Assigned task
From the line containing "Please locate the silver" to the last line of the records below, retype every line exactly and output nothing else.
::: Data supplied :::
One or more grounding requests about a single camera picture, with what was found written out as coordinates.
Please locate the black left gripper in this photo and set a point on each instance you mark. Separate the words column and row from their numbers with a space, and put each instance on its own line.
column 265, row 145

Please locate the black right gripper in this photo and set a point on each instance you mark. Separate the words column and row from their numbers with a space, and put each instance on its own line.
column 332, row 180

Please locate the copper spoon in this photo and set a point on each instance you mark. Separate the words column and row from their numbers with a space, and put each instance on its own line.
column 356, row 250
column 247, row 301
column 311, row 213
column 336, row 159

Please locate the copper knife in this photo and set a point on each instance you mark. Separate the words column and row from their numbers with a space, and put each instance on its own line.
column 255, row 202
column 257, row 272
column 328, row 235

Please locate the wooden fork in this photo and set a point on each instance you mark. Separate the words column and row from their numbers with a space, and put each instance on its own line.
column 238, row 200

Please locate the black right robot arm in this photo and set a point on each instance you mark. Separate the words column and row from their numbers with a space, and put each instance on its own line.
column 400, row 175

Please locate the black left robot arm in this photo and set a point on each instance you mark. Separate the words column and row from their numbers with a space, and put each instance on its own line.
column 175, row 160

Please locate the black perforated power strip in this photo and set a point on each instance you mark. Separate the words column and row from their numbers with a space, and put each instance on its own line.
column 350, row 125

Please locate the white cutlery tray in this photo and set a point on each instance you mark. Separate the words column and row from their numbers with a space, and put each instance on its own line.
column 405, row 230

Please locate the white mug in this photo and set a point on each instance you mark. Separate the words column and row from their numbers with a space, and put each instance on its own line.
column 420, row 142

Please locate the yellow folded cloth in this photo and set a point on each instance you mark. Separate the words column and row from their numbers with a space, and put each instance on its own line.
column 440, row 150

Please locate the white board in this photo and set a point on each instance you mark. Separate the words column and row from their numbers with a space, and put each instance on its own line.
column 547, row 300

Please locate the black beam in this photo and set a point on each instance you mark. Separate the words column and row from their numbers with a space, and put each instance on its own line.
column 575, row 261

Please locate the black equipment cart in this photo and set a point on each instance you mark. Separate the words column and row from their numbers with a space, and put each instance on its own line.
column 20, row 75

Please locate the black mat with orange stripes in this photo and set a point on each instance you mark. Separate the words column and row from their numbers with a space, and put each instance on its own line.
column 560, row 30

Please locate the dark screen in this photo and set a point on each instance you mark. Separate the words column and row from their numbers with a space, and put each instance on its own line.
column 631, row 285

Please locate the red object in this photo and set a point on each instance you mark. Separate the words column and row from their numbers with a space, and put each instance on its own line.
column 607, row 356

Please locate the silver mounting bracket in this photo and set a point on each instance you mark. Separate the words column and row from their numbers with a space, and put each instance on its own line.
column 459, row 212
:::
Problem solution
Please locate the silver mounting bracket in this photo and set a point on each instance you mark. Separate the words column and row from their numbers with a space, and put each instance on its own line.
column 459, row 212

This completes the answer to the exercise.